La Francia apre un’inchiesta per “occultamento di crimini contro l’umanità” nei confronti di quattro colossi dell’abbigliamento accusati di sfruttare il lavoro degli uiguri, la minoranza musulmana che vive nel nordovest della Cina.
Uniqlo France, del gruppo giapponese Fast Retailing, ma anche la spagnola Inditex (proprietaria dei marchi Zara, Bershka, Massimo Dutti), SMCP (tra cui Sandro, Maje, de Fursac) e il produttore di scarpe sportive Skechers sono tra i marchi oggetto dell’indagine aperta a fine giugno, dopo la denuncia dall’associazione anticorruzione Sherpa, insieme al collettivo Ethique sur l’etiquette, e l’Istituto Uiguro d’Europa.
Le associazioni accusano i marchi di commercializzare prodotti fabbricati in parte o nella loro interezza nelle fabbriche in cui la minoranza musulmana viene sottoposta a lavoro forzato. Per questo motivo la situazione degli uiguri è motivo di un confronto sempre più aspro tra Occidente e Cina. Diversi Paesi, tra cui gli Usa (che dal canto loro sono stati accusati da Putin di non aver ancora chiuso Guantanamo), evocano un genocidio, mentre numerose Ong accusano Pechino di aver internato dal 2017 oltre un milione di uiguri in centri di rieducazione. La Cina smentisce assicurando che si tratta di “centri di formazione professionale” per allontanarli dalla radicalizzazione islamica.
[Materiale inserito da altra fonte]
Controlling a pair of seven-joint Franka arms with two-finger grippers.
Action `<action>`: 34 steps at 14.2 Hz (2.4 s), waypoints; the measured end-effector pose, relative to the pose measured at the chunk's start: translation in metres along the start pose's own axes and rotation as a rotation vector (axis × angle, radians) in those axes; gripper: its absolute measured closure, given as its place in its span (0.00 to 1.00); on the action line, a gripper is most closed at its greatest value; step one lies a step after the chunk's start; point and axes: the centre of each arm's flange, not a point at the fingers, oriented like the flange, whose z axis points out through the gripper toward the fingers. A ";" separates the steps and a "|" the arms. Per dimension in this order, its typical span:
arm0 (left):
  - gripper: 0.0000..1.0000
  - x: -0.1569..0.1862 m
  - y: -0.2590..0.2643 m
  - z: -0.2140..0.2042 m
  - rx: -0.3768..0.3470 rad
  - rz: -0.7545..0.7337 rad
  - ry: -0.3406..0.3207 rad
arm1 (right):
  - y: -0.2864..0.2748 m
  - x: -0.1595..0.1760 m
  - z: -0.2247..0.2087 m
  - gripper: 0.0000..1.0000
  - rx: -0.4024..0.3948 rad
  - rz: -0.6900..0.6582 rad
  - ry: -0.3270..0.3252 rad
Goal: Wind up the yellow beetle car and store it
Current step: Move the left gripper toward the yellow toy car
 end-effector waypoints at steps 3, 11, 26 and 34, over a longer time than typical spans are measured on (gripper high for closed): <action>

Diverse multinazionali (tra le quali la stessa Uniqlo) come H&M, Nike e Adidas si sono impegnate lo scorso anno a boicottare il cotone dello Xinjiang e sono a loro volta oggetto di appelli al boicottaggio da parte di Pechino. In realtà, c’è un rovescio della medaglia. Le importazioni statunitensi di cotone dallo Xinjiang sono raddoppiate nei primi tre mesi del 2021. Il ministero del Commercio degli Stati Uniti ha registrato un aumento del 113% dall’anno precedente nei primi tre mesi del 2021, pari a 64.4 milioni di dollari.